PROBLEM TO SOLVE:
Exactly as written, output each of the entries below.

Data entries
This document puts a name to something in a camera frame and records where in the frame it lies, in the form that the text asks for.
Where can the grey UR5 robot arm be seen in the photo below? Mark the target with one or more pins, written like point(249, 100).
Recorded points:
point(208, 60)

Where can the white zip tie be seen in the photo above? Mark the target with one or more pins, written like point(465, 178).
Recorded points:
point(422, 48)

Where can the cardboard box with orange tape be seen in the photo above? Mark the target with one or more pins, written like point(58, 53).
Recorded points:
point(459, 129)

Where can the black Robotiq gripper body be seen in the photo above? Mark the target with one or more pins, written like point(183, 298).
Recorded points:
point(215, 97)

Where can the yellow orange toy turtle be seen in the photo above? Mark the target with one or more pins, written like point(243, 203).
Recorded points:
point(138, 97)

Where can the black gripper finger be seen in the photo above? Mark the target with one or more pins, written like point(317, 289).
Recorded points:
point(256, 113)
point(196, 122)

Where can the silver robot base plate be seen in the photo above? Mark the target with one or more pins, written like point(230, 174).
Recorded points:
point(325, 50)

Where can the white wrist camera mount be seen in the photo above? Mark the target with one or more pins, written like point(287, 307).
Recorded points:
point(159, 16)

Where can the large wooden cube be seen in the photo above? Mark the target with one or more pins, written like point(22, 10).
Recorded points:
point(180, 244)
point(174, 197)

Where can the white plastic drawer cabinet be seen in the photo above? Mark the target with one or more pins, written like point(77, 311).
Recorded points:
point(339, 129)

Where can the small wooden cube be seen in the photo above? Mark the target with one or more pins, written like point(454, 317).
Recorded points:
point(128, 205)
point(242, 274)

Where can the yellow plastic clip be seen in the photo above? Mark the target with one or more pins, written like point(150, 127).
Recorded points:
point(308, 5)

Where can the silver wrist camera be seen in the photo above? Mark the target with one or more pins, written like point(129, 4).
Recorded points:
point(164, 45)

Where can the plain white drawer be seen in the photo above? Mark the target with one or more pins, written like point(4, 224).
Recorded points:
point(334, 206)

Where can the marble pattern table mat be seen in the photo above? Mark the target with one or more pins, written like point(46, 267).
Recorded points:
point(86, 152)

RESPONSE TO THIS EXERCISE:
This document puts a name to something in a camera frame and records where in the frame it lies, in the form that the text asks for.
Where can the grey UR5 robot arm be seen in the photo below? Mark the target with one or more pins, written like point(249, 100).
Recorded points:
point(208, 60)

Where can the white zip tie be seen in the photo above? Mark the target with one or more pins, written like point(465, 178).
Recorded points:
point(422, 48)

Where can the cardboard box with orange tape be seen in the photo above? Mark the target with one or more pins, written like point(58, 53).
Recorded points:
point(459, 129)

Where can the black Robotiq gripper body be seen in the photo above? Mark the target with one or more pins, written like point(183, 298).
Recorded points:
point(215, 97)

Where can the yellow orange toy turtle be seen in the photo above? Mark the target with one or more pins, written like point(243, 203).
Recorded points:
point(138, 97)

Where can the black gripper finger be seen in the photo above? Mark the target with one or more pins, written like point(317, 289).
Recorded points:
point(256, 113)
point(196, 122)

Where can the silver robot base plate be seen in the photo above? Mark the target with one or more pins, written like point(230, 174).
Recorded points:
point(325, 50)

Where can the white wrist camera mount be seen in the photo above? Mark the target with one or more pins, written like point(287, 307).
Recorded points:
point(159, 16)

Where can the large wooden cube be seen in the photo above? Mark the target with one or more pins, written like point(22, 10).
Recorded points:
point(180, 244)
point(174, 197)

Where can the white plastic drawer cabinet be seen in the photo above? Mark the target with one or more pins, written like point(77, 311).
Recorded points:
point(339, 129)

Where can the small wooden cube be seen in the photo above? Mark the target with one or more pins, written like point(454, 317).
Recorded points:
point(128, 205)
point(242, 274)

Where can the yellow plastic clip be seen in the photo above? Mark the target with one or more pins, written like point(150, 127).
Recorded points:
point(308, 5)

Where can the silver wrist camera be seen in the photo above? Mark the target with one or more pins, written like point(129, 4).
Recorded points:
point(164, 45)

Where can the plain white drawer be seen in the photo above? Mark the target with one or more pins, written like point(4, 224).
Recorded points:
point(334, 206)

Where can the marble pattern table mat be seen in the photo above? Mark the target with one or more pins, written like point(46, 267).
Recorded points:
point(86, 152)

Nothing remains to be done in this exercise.